## YOUR TASK
Look through the listing underneath for "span", and copy every line that has it.
-.-.-
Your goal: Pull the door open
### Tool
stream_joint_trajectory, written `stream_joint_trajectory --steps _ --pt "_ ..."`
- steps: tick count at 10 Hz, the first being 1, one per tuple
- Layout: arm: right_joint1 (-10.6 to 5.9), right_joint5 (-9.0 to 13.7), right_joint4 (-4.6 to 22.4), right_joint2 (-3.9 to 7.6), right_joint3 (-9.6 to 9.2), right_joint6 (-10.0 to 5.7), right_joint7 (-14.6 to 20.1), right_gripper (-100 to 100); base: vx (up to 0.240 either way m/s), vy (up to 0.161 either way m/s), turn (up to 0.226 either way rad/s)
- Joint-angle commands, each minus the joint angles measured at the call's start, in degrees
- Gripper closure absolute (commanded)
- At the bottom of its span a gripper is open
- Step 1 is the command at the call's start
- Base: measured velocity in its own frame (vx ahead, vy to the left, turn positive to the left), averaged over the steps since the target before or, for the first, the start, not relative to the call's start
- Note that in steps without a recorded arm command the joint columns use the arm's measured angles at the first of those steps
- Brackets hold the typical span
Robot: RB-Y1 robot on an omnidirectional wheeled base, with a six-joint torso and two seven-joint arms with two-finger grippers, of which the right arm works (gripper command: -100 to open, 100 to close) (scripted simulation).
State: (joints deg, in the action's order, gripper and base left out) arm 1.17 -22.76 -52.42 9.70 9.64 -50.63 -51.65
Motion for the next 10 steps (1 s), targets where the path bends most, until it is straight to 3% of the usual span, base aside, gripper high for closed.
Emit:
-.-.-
## TASK RESPONSE
- At the bottom of its span a gripper is open
- Brackets hold the typical span
Motion for the next 10 steps (1 s), targets where the path bends most, until it is straight to 3% of the usual span, base aside, gripper high for closed.

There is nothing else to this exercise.